- Provides an approach to design a tool or system that can analyze & report the bottlenecks.
- Refer touchstone project that is an attempt to build such a tool.
- This project should list down the details steps/specs w.r.t the approaches mentioned here by the mentor/original author.
- http://dtrace.org/blogs/brendan/2012/12/13/usenix-lisa-2012-performance-analysis-methodology/
- http://queue.acm.org/detail.cfm?id=2413037 or
- http://dtrace.org/blogs/brendan/2012/02/29/the-use-method/
- http://dtrace.org/blogs/brendan/2012/03/01/the-use-method-solaris-performance-checklist/
- http://dtrace.org/blogs/brendan/2012/03/07/the-use-method-linux-performance-checklist/
- http://www.slideshare.net/brendangregg/zfsperftools2012 or
- http://www.brendangregg.com/Slides/zfsperftools2012.pdf
- http://www.dtracebook.com
- http://queue.acm.org/detail.cfm?id=1809426
- http://dtrace.org/blogs/brendan/2012/12/10/usenix-lisa-2010-visualizations-for-performance-analysis/
- http://dtrace.org/blogs/brendan/2012/03/26/subsecond-offset-heat-maps/
- and http://dtrace.org/blogs/brendan/ in general...

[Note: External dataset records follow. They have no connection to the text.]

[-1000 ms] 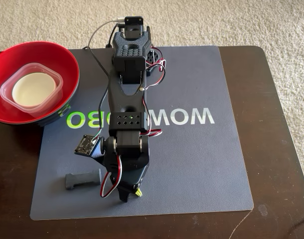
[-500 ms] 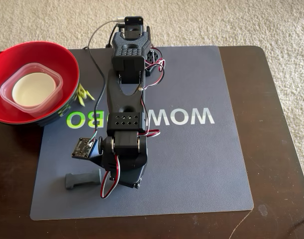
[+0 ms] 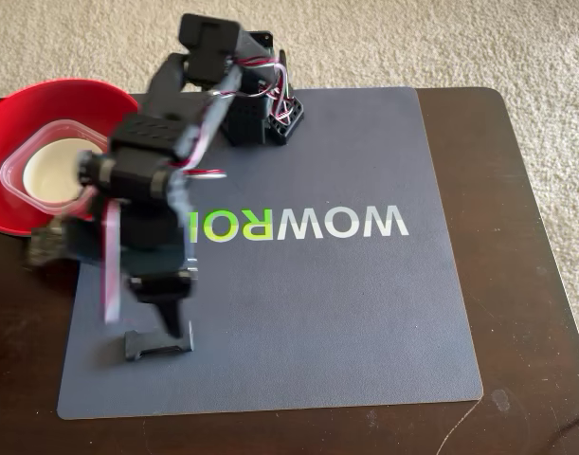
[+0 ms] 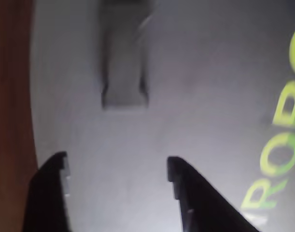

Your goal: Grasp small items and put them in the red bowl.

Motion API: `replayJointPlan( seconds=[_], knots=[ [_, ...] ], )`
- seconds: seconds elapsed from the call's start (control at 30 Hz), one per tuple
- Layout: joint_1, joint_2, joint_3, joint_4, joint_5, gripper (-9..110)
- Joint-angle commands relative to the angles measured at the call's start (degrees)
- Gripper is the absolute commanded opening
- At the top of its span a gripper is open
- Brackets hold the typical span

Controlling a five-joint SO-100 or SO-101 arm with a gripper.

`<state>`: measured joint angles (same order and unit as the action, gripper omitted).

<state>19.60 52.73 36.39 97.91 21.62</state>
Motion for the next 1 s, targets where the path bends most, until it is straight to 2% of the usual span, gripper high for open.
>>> replayJointPlan(
  seconds=[0.0, 0.17, 0.4, 0.53, 0.63, 0.87, 0.97],
  knots=[
    [6.1, -5.7, -8.5, -0.5, 3.2, 28],
    [7.3, -16.4, -16.3, -0.6, 4.4, 28],
    [2.6, -24.1, -22.0, -0.5, 4.4, 22],
    [0.6, -27.6, -23.8, -0.3, 4.1, 5],
    [0.2, -27.9, -23.6, -0.1, 4.0, 0],
    [0.9, -27.2, -23.9, -0.2, 5.2, 1],
    [0.5, -27.3, -23.6, 0.0, 5.7, 21]
  ],
)
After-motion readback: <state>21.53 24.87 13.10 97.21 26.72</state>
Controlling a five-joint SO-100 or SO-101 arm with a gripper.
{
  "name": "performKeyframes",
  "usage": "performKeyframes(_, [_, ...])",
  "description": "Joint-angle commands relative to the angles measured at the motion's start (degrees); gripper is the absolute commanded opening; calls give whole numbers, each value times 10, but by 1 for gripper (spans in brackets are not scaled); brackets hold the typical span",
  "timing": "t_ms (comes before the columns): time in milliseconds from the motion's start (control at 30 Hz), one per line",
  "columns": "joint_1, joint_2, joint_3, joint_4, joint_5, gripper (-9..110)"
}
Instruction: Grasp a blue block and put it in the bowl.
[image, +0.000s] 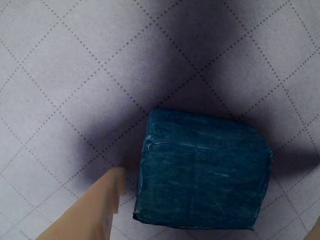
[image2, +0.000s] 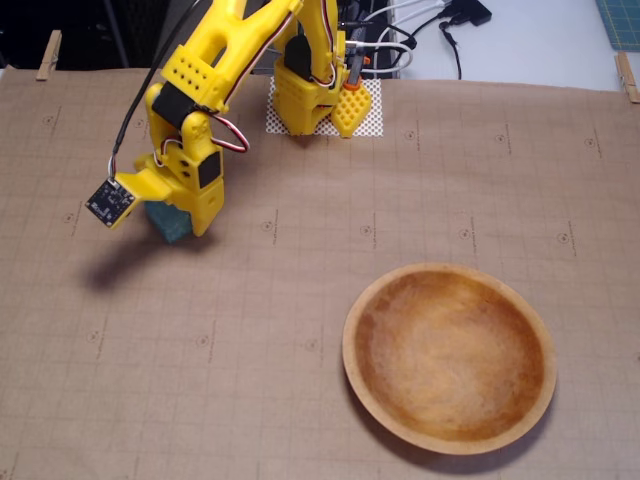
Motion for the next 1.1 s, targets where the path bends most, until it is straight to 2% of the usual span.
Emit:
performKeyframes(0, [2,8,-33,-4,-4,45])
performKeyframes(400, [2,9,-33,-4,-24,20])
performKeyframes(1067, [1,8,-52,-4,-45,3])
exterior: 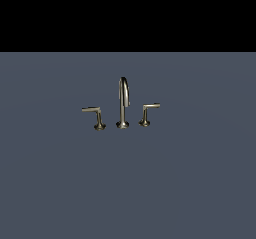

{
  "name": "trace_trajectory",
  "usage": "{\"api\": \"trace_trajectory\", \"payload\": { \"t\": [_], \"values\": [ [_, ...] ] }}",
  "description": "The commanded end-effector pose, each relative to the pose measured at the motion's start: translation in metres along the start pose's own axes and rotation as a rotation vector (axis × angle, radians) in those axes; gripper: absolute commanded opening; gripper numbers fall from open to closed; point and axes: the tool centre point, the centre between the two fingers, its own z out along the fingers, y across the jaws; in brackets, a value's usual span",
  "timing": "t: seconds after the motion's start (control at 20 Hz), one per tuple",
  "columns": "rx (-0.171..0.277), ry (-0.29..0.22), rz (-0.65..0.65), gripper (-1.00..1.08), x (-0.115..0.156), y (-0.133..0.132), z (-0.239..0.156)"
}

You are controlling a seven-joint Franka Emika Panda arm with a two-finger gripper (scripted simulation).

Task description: Turn on the faucet by rotating a designated handle.

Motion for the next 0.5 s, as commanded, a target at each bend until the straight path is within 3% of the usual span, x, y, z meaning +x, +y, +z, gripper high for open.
{"api": "trace_trajectory", "payload": {
  "t": [0.0,0.45],
  "values": [
    [0.000,0.000,0.004,-1.00,0.001,0.000,0.000],
    [-0.001,0.001,0.086,-1.00,0.029,0.003,0.005]
  ]
}}
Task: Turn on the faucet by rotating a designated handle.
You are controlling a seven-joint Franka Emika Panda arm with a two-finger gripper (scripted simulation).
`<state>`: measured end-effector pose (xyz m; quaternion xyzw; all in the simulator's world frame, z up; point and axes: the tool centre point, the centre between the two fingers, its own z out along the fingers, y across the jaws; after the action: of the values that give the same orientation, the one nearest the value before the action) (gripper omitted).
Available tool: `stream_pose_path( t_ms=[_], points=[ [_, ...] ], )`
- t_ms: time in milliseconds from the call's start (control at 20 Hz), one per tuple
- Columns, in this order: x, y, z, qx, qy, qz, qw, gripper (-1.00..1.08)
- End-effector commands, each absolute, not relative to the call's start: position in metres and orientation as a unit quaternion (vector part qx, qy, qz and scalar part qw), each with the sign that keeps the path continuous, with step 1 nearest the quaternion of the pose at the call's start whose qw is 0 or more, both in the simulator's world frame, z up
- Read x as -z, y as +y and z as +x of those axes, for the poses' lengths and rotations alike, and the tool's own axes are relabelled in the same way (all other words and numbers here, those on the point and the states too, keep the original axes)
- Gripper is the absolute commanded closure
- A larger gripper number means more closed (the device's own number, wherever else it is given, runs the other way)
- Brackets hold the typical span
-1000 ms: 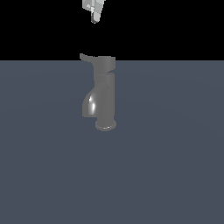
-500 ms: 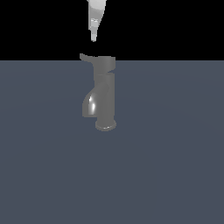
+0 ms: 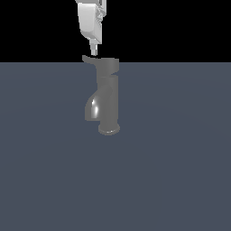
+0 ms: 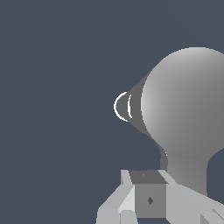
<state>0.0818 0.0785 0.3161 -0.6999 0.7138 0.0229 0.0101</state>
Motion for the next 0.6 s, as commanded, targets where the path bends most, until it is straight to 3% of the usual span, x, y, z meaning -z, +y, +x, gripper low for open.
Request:
stream_pose_path(
  t_ms=[0,550],
  points=[
    [-0.310,0.082,0.089,-0.015,0.728,-0.685,0.006,1.08],
    [-0.297,0.089,0.100,0.000,0.752,-0.659,0.000,1.08]
  ],
)
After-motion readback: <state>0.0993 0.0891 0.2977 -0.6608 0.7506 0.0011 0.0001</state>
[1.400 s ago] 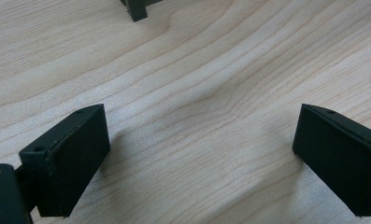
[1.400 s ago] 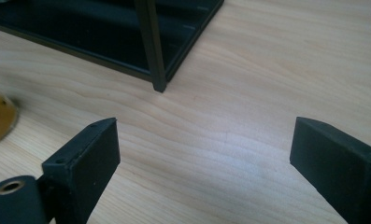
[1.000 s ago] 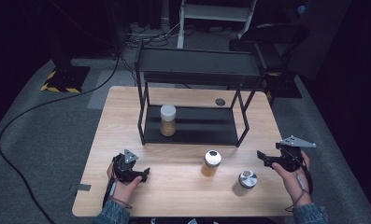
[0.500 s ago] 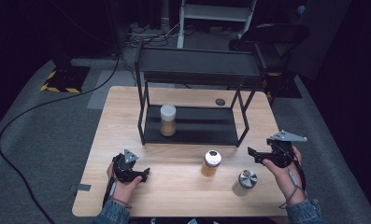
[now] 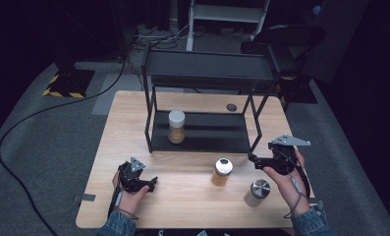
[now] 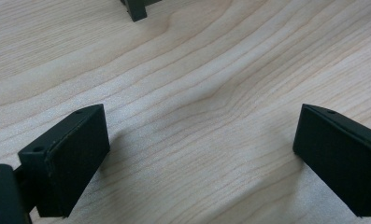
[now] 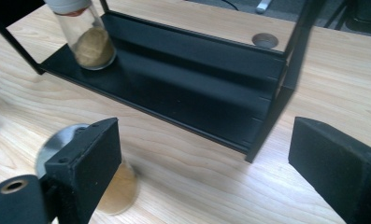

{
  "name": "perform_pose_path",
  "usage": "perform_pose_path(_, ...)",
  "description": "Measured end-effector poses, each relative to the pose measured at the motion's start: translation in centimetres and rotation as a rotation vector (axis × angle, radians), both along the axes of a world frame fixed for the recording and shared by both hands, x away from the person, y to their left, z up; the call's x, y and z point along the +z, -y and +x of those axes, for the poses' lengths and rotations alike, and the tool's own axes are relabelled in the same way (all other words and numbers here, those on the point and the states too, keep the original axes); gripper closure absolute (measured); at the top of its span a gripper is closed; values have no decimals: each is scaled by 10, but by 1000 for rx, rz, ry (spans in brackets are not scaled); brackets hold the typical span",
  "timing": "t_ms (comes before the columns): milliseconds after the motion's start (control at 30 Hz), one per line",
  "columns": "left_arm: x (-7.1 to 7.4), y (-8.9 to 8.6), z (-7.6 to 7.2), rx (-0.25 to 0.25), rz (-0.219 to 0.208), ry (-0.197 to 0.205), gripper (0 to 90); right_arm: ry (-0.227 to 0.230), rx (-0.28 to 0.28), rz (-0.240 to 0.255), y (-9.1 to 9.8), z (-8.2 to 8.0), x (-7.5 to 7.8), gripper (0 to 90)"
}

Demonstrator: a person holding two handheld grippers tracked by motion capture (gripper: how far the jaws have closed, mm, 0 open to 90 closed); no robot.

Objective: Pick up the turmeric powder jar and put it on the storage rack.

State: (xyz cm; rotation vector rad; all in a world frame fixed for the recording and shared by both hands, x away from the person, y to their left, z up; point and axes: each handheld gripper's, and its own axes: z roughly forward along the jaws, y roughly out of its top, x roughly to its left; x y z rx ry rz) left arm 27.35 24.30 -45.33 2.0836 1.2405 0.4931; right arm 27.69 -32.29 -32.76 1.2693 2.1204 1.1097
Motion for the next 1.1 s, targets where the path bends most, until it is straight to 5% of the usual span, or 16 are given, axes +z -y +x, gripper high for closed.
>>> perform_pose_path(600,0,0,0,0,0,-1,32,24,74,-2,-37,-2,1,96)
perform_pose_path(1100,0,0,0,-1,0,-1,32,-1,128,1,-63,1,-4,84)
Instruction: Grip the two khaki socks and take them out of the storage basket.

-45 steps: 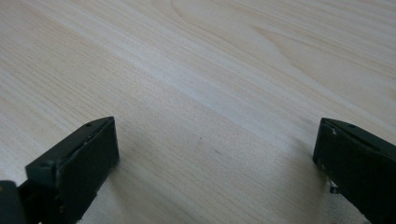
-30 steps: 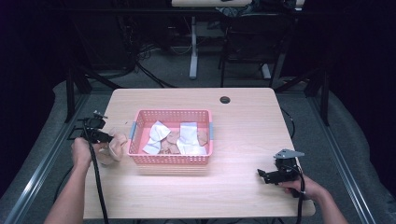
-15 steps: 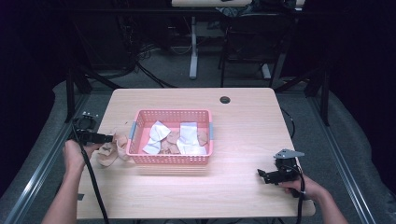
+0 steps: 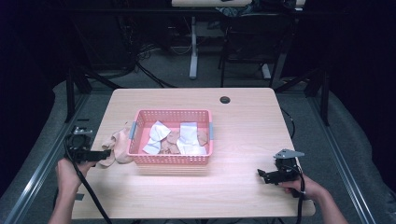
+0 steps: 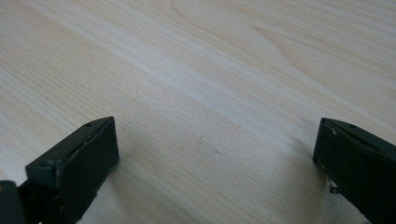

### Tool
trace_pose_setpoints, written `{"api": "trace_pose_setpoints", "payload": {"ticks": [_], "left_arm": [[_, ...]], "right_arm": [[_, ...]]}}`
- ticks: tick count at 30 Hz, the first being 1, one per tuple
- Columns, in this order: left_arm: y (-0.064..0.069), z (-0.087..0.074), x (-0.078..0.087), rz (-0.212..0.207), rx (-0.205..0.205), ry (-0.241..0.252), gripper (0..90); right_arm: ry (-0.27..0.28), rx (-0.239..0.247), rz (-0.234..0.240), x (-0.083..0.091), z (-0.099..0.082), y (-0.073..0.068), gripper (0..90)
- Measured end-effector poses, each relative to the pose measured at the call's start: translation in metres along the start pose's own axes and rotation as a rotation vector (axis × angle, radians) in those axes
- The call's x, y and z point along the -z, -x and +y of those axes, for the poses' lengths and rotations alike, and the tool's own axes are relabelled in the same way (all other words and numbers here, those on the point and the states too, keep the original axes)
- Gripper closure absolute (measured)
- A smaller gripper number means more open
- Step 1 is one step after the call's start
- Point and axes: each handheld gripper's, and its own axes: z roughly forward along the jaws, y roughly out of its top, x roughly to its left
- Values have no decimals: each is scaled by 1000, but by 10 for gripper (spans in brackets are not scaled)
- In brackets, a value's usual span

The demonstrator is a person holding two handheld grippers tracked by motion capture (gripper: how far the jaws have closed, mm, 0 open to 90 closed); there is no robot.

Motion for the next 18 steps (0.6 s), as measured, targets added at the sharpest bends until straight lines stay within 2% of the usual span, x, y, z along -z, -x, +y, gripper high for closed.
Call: {"api": "trace_pose_setpoints", "payload": {"ticks": [5, 8, 15, 18], "left_arm": [[9, -22, -2, 1, 0, -17, 80], [13, -29, -5, 7, -19, -40, 30], [21, -47, -6, 30, -11, -8, 0], [20, -53, -7, 30, 11, 16, 0]], "right_arm": [[-1, 1, -2, 0, 0, 0, 0], [0, 0, 1, 0, 0, 0, 0], [-2, 2, -3, 0, 0, 0, 0], [-1, 1, -2, 0, 0, 0, 0]]}}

- Identify/list possible resources in FreeBSD.
- See the performance checklist postings above for ideas.
- Those are just a start, this can iteratively be extended to include subitems
- e.g. in a first iteration the "network stack" could be an item of a resource,
- in a second iteration each network interface is a resource,
- on a third iteration one network protocol could be a resource,
- on a fourth iteration just the TX queue of a NIC can be a resource.
- When all OS resources are listed, further iterations could even include 3rd party applications
- e.g. apache httpd requests, mysql table scans, ....
- Interesting values for each resource can be
- bandwidth (total/percentage),
- operations per second,
- latency,
- usage duration,
- time until completion, ...
- Ideally the result is written down in the FreeBSD wiki.
- For each resource identify/document "utilization", "saturation" and "error" values
- see the USE method, and code/script points in the source which show them.
- If there's no code point in the source, mark the resource for later investigation.
- Hardware provided info, e.g. CPU counters, count as as "code points" in this sense too.
- For each resource determine/document existing tools which provide the required information (saturation/error) and how to use them to get the required info.
- For each resource without an existing way to get the required information, but with a code point in the source which provides the required information, write a dtrace/hwpmc/whatever script/program/whatever to query the required information.
- For each resource without a code point in the source which provides the required information, find a "cheap" way to determine the resource value and add corresponding code readable by sysctl or dtrace (readout variable on existing probe or a specific SDT probe just for this) or whatever (and write a script/program/whatever as above).
- For each existing code point with an existing script check if a new way of handling this info (sysctl, dtrace probe, ...) would make the sampling of this data cheaper (= less performance impact of the performance monitoring itself).
- Write a tool (for the ports collection) which visualizes data (heat maps, flame graphs, ...) gathered from the above performance data collection scripts (either stored somewhere or by calling the scripts directly) and provides hints where to look next in case a resource is the bottleneck.
- The blog of Brendan Gregg gives a lot of ideas how to visualize with various types of graphs.
- Suggestion: make it system independent, foresee use on *BSD, Solaris and Linux.
- Write an agent which is able to collect the data which the visualizing tool is able to handle and extend the visualizing tool to collect data from agents on other machines (via an encryted and authenticated connection if needed = possible but not mandatory, depending on the environment).
- userspace to userspace, kernel to userspace & finally. machine to machine communication.
- Write a gateway/collector service which
- is able to "handle" agents in a datacenter (query and store data),
- is able to handle bulk-data-retrieval requests from remote locations (transfer data from remote datacenters to the company headquater), and
- is able to store/archive queried data for later use ("How did this look last week/month/year?").